King has been teaching chemistry for over 40 years, and after a brief retirement, came back to teach at Hebron. She said she missed teaching chemistry and wanted to go back to her dedication in life. She said that at first, she wasn’t sure if she wanted to come back to teaching or not, but after meeting the staff, she was determined to work here.
“The staff has really gone out of their way to make me not only feel welcome, but supported, in a way most schools have not,” King said. “I’ve never seen a school so careful about making me feel welcome.”
King said she loves public schools because she has the ability to help out all kinds of people. Previously, she worked at a private academy, but quit soon after joining because she wanted to work with diverse students from varying backgrounds.
“All kinds of kids with all kinds of issues do well in her class,” her former paraprofessional Neena Kaushal said. “They come out with different personalities, and they start believing in themselves. The way she teaches changes the world.”
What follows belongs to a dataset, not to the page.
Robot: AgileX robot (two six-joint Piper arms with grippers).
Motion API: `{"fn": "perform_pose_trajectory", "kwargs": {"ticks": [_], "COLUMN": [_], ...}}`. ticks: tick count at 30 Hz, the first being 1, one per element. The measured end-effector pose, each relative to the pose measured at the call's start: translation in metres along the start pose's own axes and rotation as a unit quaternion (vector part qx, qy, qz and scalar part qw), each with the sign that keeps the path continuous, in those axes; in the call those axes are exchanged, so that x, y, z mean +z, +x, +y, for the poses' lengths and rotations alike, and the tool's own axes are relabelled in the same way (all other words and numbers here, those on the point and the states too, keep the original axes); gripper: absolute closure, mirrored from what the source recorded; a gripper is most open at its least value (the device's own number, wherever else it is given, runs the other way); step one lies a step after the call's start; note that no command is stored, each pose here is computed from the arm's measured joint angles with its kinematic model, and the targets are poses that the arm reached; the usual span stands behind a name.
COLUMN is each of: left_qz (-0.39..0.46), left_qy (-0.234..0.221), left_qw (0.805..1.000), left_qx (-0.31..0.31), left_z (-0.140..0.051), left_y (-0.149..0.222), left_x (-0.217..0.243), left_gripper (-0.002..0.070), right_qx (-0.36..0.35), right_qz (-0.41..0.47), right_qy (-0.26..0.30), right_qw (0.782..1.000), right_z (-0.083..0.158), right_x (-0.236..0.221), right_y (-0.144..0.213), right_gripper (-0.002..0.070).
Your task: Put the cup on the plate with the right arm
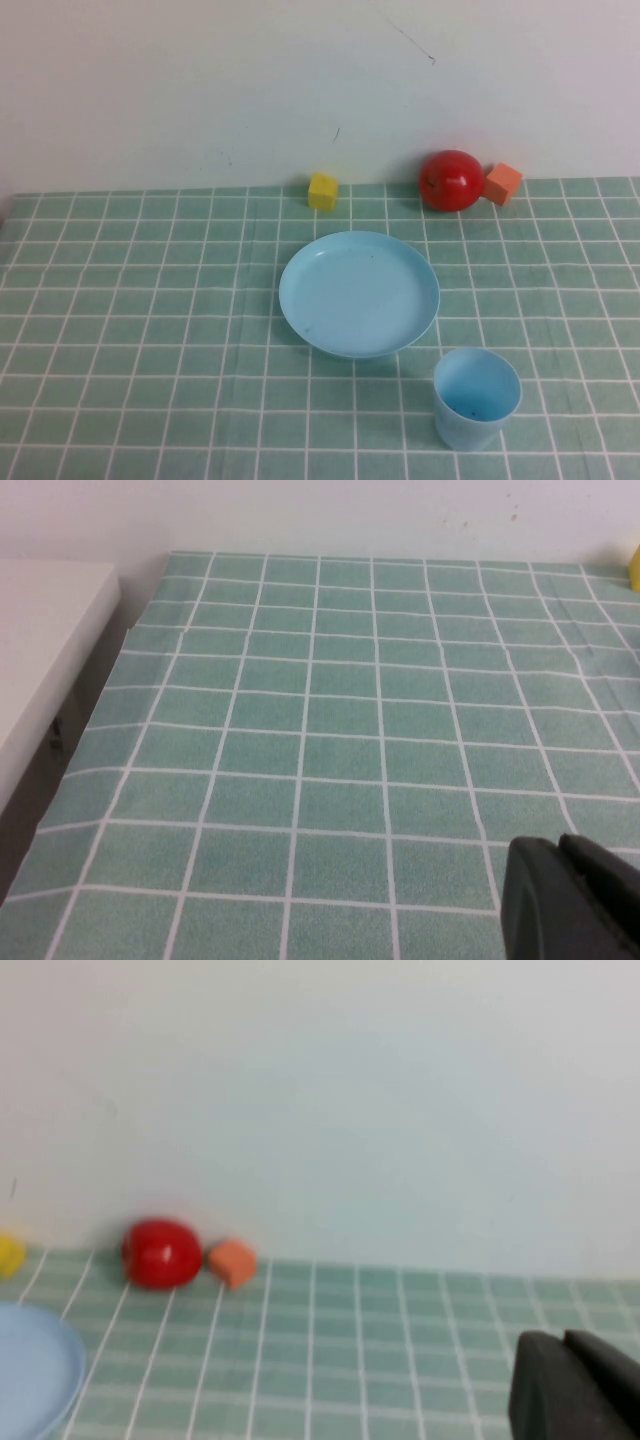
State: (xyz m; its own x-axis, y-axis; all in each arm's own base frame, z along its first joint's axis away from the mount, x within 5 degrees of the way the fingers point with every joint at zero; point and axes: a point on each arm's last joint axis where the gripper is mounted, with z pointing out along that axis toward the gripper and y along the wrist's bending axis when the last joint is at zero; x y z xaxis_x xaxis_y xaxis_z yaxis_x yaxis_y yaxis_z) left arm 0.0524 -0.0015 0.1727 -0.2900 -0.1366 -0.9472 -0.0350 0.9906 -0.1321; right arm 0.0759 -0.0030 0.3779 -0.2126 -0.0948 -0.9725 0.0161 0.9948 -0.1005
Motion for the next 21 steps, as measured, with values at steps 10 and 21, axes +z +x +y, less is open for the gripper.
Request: {"fn": "perform_pose_trajectory", "kwargs": {"ticks": [10,21], "left_qz": [0.0,0.0], "left_qy": [0.0,0.0], "left_qw": [1.0,1.0], "left_qx": [0.0,0.0], "left_z": [0.0,0.0], "left_y": [0.0,0.0], "left_x": [0.0,0.0], "left_gripper": [0.0678,0.0678], "right_qx": [0.003,0.032], "right_qz": [0.245,0.303], "right_qy": [-0.123,-0.117], "right_qw": [0.962,0.945], "right_z": [0.02,0.023], "right_x": [0.067,0.143], "right_y": [0.022,0.045], "right_gripper": [0.0679,0.0679]}}
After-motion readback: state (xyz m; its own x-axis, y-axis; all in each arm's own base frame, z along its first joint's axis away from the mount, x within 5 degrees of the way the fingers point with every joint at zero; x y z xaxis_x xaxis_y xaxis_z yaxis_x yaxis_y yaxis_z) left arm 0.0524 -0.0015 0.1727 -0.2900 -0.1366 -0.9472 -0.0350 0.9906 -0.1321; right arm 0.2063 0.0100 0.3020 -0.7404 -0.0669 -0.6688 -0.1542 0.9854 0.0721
King said she intends to work at Hebron for a while, and help out the community in every way she can.
“Getting stressed is something that comes with every new school [you work at],” King said. “But the environment here is so welcoming, and I love this job because of the kids. That’s the reason I applied — I’m really looking forward to working with the kids and helping them learn.”
Elvira Aguilar King • Apr 16, 2025 at 10:40 AM
What a beautiful story of triumph over grief. The student journalist did an amazing job featuring my friend Jo King and really treating her and Bruce with dignity, respect and adoration. The photograph captures her personality so well too :) Great job!!!